§ Aim of the exercise:
Would you return the listing exactly as written, apart from its pictures?

§ Information shown:
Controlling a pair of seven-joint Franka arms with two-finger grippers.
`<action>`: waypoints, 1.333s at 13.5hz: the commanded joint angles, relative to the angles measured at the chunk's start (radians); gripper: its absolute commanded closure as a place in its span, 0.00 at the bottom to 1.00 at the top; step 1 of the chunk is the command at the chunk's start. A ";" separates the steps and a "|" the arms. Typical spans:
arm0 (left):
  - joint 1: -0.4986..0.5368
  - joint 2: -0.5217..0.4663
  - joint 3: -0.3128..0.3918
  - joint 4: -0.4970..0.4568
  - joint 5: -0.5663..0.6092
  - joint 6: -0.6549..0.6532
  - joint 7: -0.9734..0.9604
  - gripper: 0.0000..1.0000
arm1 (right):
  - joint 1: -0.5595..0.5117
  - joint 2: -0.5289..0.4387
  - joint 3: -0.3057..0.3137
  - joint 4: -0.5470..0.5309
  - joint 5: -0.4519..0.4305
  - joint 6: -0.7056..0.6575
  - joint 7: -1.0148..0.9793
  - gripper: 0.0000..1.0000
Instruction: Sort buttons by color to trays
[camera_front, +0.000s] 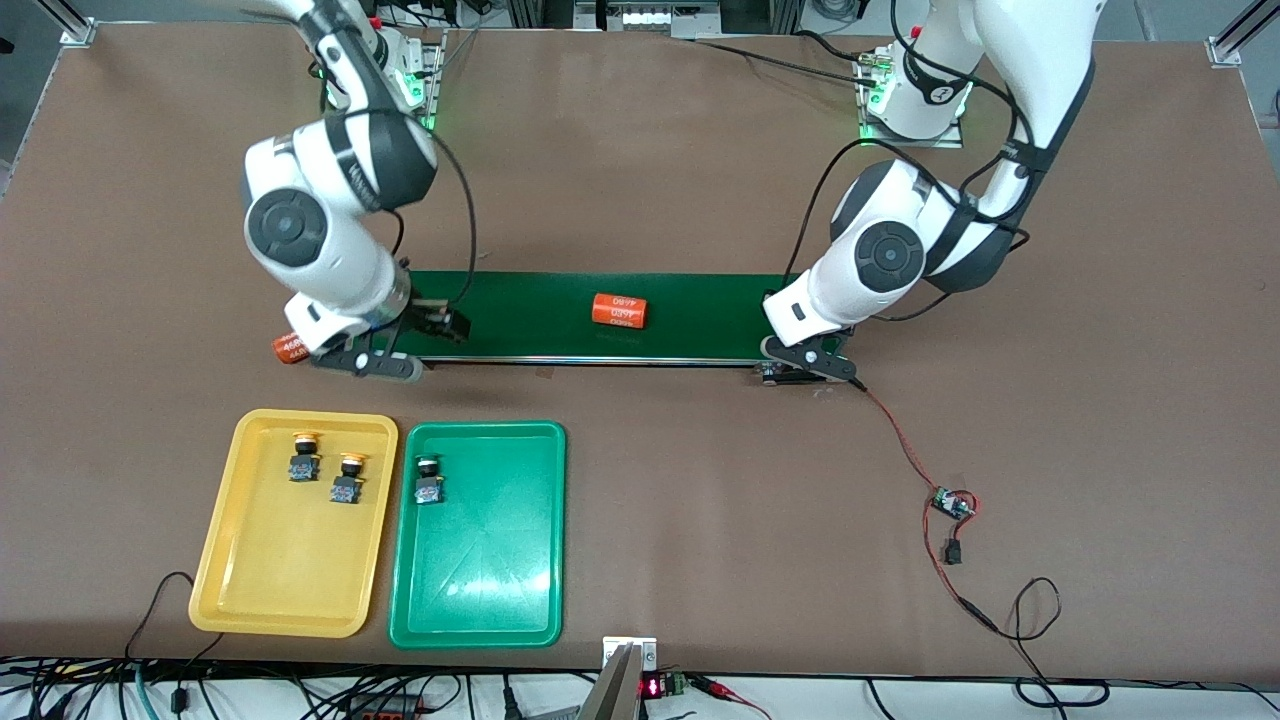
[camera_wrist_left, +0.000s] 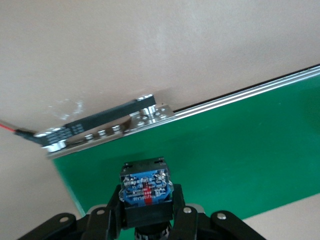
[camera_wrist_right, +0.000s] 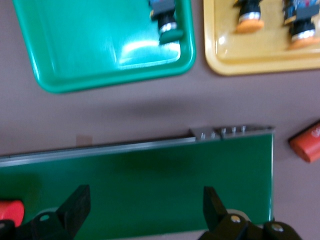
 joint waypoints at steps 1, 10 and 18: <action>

§ Task output:
Controlling a pair of seven-joint Franka arms with two-finger grippers.
`<action>`: waypoints, 1.333s at 13.5hz: the commanded joint angles, relative to the angles measured at the chunk's start (radians); gripper: its absolute commanded closure as a place in its span, 0.00 at the bottom to 1.00 at the top; step 1 of the chunk is the command at the chunk's start. A ";" separates the steps and a "|" the arms. Typical spans:
arm0 (left):
  - joint 1: -0.4986..0.5368
  - joint 2: -0.5217..0.4663
  - joint 3: -0.3128..0.3918
  - joint 4: -0.4970..0.4568
  - joint 5: -0.5663..0.6092
  - joint 6: -0.6549..0.6532
  - joint 7: -0.9734..0.9604
  - gripper: 0.0000..1.0000
arm1 (right):
  - joint 1: -0.5595..0.5117
  - joint 2: -0.5289..0.4387
  - joint 3: -0.3057..0.3137
  - joint 4: -0.5470..0.5309
  - joint 5: -0.4519..0.4305
  - joint 6: -0.7056..0.6575
  - joint 7: -1.0148..0.9793
  - gripper: 0.0000..1.0000
Instruction: Sort buttons by color to trays
[camera_front, +0.000s] 
[camera_wrist_left, +0.000s] 
[camera_wrist_right, +0.000s] 
 joint waypoints at steps 1, 10 and 18: <action>

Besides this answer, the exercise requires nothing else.